Work required: The entries that follow should be written out exactly.

[[ Input, beginning ]]

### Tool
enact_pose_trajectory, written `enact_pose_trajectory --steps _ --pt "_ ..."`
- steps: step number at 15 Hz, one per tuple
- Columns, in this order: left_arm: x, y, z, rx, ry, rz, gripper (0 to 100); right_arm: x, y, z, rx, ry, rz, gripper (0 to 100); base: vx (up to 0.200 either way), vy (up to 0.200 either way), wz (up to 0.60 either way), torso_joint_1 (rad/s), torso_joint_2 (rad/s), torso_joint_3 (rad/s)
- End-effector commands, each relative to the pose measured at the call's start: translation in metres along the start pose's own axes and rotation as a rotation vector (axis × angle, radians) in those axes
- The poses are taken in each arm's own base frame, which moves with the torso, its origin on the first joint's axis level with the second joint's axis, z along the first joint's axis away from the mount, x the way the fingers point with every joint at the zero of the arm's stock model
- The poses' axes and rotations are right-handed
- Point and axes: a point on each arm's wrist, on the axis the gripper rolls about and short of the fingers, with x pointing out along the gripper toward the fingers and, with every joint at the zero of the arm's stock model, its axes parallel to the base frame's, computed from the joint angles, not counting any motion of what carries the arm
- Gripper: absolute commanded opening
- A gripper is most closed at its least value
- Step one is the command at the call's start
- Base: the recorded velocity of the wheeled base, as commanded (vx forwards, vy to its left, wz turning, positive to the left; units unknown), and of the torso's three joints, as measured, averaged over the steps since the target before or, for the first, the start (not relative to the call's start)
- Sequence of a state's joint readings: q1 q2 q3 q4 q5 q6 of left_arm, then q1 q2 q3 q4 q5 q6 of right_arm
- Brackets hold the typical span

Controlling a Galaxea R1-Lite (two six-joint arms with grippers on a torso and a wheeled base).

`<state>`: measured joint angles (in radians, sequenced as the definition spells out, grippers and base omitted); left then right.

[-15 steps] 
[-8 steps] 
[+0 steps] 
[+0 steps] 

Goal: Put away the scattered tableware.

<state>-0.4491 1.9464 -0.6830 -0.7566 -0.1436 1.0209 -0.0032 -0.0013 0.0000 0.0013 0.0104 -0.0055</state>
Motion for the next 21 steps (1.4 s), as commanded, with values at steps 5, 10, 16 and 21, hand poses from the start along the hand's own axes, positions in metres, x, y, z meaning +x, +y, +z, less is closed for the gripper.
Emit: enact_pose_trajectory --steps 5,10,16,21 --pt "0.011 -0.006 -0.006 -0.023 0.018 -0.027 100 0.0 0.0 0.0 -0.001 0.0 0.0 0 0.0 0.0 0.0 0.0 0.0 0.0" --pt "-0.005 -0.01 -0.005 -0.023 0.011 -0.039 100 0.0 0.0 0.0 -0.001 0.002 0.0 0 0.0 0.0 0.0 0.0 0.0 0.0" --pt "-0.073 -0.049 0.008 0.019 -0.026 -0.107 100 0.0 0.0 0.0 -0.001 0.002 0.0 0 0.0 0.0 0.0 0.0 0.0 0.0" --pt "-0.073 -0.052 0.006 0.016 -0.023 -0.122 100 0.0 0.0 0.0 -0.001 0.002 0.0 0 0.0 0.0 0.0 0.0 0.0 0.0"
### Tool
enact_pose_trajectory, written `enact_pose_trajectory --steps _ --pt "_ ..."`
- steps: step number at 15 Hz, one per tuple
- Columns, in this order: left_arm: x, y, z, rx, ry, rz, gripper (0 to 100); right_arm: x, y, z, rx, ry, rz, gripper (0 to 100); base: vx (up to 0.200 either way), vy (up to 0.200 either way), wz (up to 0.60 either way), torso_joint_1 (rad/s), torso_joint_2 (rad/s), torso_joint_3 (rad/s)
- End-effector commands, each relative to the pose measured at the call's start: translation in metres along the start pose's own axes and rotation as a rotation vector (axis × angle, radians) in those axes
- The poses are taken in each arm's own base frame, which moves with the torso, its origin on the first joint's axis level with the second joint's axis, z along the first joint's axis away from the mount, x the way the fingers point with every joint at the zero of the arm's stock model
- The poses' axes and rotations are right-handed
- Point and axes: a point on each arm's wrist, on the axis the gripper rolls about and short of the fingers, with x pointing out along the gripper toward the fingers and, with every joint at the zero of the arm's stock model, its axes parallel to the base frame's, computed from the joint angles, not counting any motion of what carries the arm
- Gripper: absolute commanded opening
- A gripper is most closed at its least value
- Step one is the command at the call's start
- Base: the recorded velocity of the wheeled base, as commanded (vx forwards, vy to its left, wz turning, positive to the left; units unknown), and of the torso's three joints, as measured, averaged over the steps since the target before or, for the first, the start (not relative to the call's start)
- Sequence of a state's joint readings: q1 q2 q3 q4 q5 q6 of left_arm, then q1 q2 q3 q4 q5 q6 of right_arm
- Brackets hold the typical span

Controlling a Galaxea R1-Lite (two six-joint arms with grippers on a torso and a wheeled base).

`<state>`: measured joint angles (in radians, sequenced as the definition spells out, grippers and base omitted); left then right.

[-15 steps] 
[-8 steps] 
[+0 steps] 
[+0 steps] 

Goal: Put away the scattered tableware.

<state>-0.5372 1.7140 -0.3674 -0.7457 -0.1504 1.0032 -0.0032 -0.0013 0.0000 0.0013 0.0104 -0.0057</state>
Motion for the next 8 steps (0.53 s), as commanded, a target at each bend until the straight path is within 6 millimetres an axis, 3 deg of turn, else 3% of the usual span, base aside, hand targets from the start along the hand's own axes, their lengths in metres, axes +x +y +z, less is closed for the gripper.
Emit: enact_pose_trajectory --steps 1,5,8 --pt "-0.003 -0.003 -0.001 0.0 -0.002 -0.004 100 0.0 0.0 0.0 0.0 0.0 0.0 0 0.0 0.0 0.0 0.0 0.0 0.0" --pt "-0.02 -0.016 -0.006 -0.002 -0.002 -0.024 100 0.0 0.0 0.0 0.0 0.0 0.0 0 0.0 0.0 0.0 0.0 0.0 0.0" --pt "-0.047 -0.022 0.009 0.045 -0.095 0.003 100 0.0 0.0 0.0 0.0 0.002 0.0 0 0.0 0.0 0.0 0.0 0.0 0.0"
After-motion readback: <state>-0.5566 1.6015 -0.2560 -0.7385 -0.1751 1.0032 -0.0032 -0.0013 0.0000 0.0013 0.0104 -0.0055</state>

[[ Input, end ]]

Output of the exercise:
### Tool
enact_pose_trajectory, written `enact_pose_trajectory --steps _ --pt "_ ..."`
- steps: step number at 15 Hz, one per tuple
- Columns, in this order: left_arm: x, y, z, rx, ry, rz, gripper (0 to 100); right_arm: x, y, z, rx, ry, rz, gripper (0 to 100); base: vx (up to 0.200 either way), vy (up to 0.200 either way), wz (up to 0.60 either way), torso_joint_1 (rad/s), torso_joint_2 (rad/s), torso_joint_3 (rad/s)
- End-effector commands, each relative to the pose measured at the call's start: translation in metres along the start pose's own axes and rotation as a rotation vector (axis × angle, radians) in those axes
- The poses are taken in each arm's own base frame, which moves with the torso, its origin on the first joint's axis level with the second joint's axis, z along the first joint's axis away from the mount, x the way the fingers point with every joint at the zero of the arm's stock model
- The poses' axes and rotations are right-handed
- Point and axes: a point on each arm's wrist, on the axis the gripper rolls about and short of the fingers, with x pointing out along the gripper toward the fingers and, with every joint at the zero of the arm's stock model, its axes parallel to the base frame's, computed from the joint angles, not counting any motion of what carries the arm
- Gripper: absolute commanded opening
- A gripper is most closed at its least value
- Step one is the command at the call's start
- Base: the recorded velocity of the wheeled base, as commanded (vx forwards, vy to its left, wz turning, positive to the left; units unknown), and of the torso's three joints, as measured, averaged over the steps since the target before or, for the first, the start (not relative to the call's start)
- Sequence of a state's joint readings: q1 q2 q3 q4 q5 q6 of left_arm, then q1 q2 q3 q4 q5 q6 of right_arm
- Brackets hold the typical span

Controlling a Galaxea R1-Lite (two six-joint arms with grippers on a torso and a wheeled base).

`<state>`: measured joint angles (in radians, sequenced as the definition spells out, grippers and base omitted); left then right.

[-15 steps] 
[-8 steps] 
[+0 steps] 
[+0 steps] 

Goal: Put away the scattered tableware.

<state>-0.4491 1.9464 -0.6830 -0.7566 -0.1436 1.0209 -0.0032 -0.0013 0.0000 0.0013 0.0104 -0.0055</state>
Motion for the next 21 steps (1.4 s), as commanded, with values at steps 5, 10, 16 and 21, hand poses from the start along the hand's own axes, positions in metres, x, y, z meaning +x, +y, +z, less is closed for the gripper.
Emit: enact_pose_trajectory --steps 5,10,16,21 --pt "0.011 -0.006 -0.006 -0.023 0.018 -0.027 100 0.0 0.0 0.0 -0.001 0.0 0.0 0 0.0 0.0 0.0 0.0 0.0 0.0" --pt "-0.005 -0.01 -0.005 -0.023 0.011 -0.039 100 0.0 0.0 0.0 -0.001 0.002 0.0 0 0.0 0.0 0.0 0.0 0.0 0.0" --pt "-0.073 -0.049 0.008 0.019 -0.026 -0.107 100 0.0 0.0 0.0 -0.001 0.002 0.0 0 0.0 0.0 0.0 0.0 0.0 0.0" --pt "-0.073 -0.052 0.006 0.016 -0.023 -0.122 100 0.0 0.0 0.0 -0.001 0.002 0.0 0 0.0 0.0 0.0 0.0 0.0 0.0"
### Tool
enact_pose_trajectory, written `enact_pose_trajectory --steps _ --pt "_ ..."`
- steps: step number at 15 Hz, one per tuple
- Columns, in this order: left_arm: x, y, z, rx, ry, rz, gripper (0 to 100); right_arm: x, y, z, rx, ry, rz, gripper (0 to 100); base: vx (up to 0.200 either way), vy (up to 0.200 either way), wz (up to 0.60 either way), torso_joint_1 (rad/s), torso_joint_2 (rad/s), torso_joint_3 (rad/s)
- End-effector commands, each relative to the pose measured at the call's start: translation in metres along the start pose's own axes and rotation as a rotation vector (axis × angle, radians) in those axes
- The poses are taken in each arm's own base frame, which moves with the torso, its origin on the first joint's axis level with the second joint's axis, z along the first joint's axis away from the mount, x the way the fingers point with every joint at the zero of the arm's stock model
- The poses' axes and rotations are right-handed
- Point and axes: a point on each arm's wrist, on the axis the gripper rolls about and short of the fingers, with x pointing out along the gripper toward the fingers and, with every joint at the zero of the arm's stock model, its axes parallel to the base frame's, computed from the joint angles, not counting any motion of what carries the arm
- Gripper: absolute commanded opening
- A gripper is most closed at its least value
- Step one is the command at the call's start
- Base: the recorded velocity of the wheeled base, as commanded (vx forwards, vy to its left, wz turning, positive to the left; units unknown), and of the torso's three joints, as measured, averaged over the steps since the target before or, for the first, the start (not relative to the call's start)
- Sequence of a state's joint readings: q1 q2 q3 q4 q5 q6 of left_arm, then q1 q2 q3 q4 q5 q6 of right_arm
- Brackets hold the typical span

Controlling a Galaxea R1-Lite (two six-joint arms with grippers on a torso and a wheeled base).

`<state>`: measured joint angles (in radians, sequenced as the definition spells out, grippers and base omitted); left then right.

[-15 steps] 
[-8 steps] 
[+0 steps] 
[+0 steps] 

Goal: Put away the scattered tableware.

<state>-0.5372 1.7140 -0.3674 -0.7457 -0.1504 1.0032 -0.0032 -0.0013 0.0000 0.0013 0.0104 -0.0057</state>
Motion for the next 8 steps (0.53 s), as commanded, a target at each bend until the straight path is within 6 millimetres an axis, 3 deg of turn, else 3% of the usual span, base aside, hand targets from the start along the hand's own axes, their lengths in metres, axes +x +y +z, less is closed for the gripper.
Emit: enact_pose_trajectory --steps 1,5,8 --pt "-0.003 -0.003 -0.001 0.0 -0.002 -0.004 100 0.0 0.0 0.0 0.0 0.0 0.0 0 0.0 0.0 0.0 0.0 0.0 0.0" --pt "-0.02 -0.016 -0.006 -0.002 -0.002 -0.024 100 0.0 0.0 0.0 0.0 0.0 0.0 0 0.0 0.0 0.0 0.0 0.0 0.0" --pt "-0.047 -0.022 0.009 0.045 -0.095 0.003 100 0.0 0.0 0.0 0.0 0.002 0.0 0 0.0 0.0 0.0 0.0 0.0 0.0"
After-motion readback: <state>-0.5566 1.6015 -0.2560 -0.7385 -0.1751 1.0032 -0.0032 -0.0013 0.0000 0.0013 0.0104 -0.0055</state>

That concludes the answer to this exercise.